* Task statement *
Copy out the lines below that hold the word "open".

○ ○ ○ ○ ○

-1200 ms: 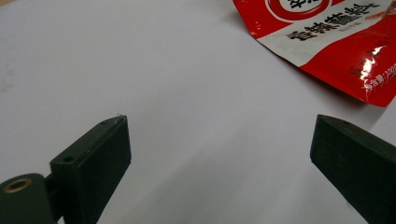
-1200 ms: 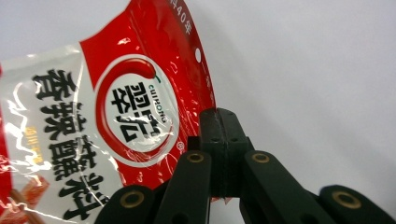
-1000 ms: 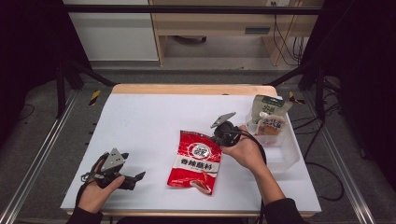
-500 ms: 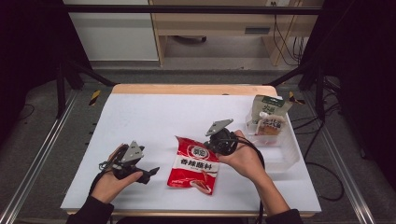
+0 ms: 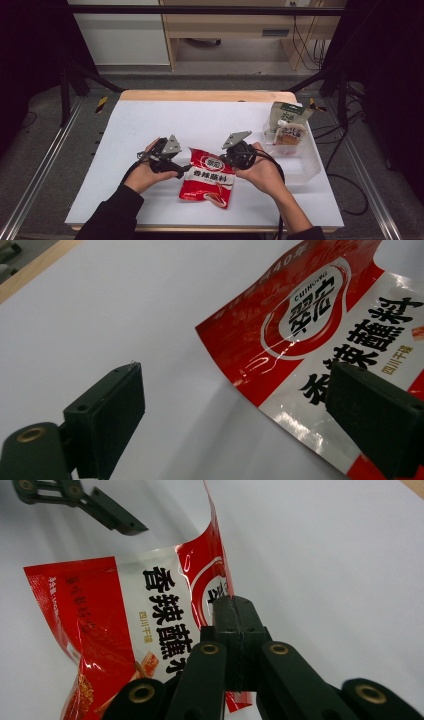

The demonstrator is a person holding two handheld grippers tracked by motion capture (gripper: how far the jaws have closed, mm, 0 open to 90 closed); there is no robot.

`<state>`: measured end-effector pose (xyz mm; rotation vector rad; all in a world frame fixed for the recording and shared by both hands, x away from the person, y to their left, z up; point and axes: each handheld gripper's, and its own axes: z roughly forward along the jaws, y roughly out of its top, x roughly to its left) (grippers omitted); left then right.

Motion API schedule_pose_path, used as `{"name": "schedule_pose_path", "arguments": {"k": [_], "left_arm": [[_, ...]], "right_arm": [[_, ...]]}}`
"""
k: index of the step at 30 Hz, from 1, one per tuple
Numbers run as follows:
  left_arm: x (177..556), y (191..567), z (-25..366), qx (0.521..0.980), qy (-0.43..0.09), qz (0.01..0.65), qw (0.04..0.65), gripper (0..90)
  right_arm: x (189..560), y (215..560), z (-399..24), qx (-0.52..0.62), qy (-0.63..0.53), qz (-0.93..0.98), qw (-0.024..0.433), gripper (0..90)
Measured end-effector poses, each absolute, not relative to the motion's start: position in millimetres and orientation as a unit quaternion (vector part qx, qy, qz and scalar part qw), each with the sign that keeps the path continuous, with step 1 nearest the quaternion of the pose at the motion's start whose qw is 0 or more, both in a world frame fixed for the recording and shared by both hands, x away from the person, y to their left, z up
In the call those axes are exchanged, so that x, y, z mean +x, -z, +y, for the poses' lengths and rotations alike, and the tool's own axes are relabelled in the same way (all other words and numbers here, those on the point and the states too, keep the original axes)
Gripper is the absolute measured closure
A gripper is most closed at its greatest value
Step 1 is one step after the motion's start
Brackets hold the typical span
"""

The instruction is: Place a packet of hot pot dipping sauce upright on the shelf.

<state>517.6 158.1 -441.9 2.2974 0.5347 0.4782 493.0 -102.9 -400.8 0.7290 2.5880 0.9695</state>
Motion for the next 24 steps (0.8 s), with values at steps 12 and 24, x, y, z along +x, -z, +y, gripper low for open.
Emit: {"name": "schedule_pose_path", "arguments": {"k": [12,24], "left_arm": [[533,449,143,0.887,-0.188,0.191,0.376,35.5],[534,449,141,0.892,-0.172,0.173,0.379,70.5]], "right_arm": [[489,400,-102,0.248,-0.336,0.898,0.137,90.0],[486,399,-103,0.246,-0.334,0.900,0.136,90.0]]}}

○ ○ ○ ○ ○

* Task solution *
The demonstrator is a person holding two handheld grippers tracked by motion capture (gripper: how far the jaws have closed, mm, 0 open to 90 closed); there is no robot.
Motion for the next 24 steps (0.8 s), with values at steps 12 and 24, x, y, z along +x, -z, +y, gripper low for open.

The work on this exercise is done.